» **Work item**
Look in the material below for the line with "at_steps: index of" and the line with "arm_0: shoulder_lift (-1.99", then set down exactly those two lines and all lines between, nothing more.

--------------------------------

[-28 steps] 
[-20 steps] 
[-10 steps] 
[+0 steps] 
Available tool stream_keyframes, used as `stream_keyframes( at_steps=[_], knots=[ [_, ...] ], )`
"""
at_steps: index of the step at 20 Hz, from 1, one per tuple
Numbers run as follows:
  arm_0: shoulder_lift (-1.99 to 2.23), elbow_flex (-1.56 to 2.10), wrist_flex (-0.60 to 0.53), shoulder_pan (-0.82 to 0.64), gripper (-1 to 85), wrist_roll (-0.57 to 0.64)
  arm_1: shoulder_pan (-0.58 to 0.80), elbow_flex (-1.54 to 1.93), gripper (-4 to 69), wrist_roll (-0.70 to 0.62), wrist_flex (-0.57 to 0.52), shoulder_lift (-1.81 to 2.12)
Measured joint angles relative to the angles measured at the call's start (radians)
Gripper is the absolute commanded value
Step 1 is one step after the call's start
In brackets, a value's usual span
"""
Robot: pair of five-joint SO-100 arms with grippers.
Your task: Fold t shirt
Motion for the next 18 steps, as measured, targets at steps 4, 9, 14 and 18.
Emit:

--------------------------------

» **Exercise result**
at_steps: index of the step at 20 Hz, from 1, one per tuple
Numbers run as follows:
  arm_0: shoulder_lift (-1.99 to 2.23), elbow_flex (-1.56 to 2.10), wrist_flex (-0.60 to 0.53), shoulder_pan (-0.82 to 0.64), gripper (-1 to 85), wrist_roll (-0.57 to 0.64)

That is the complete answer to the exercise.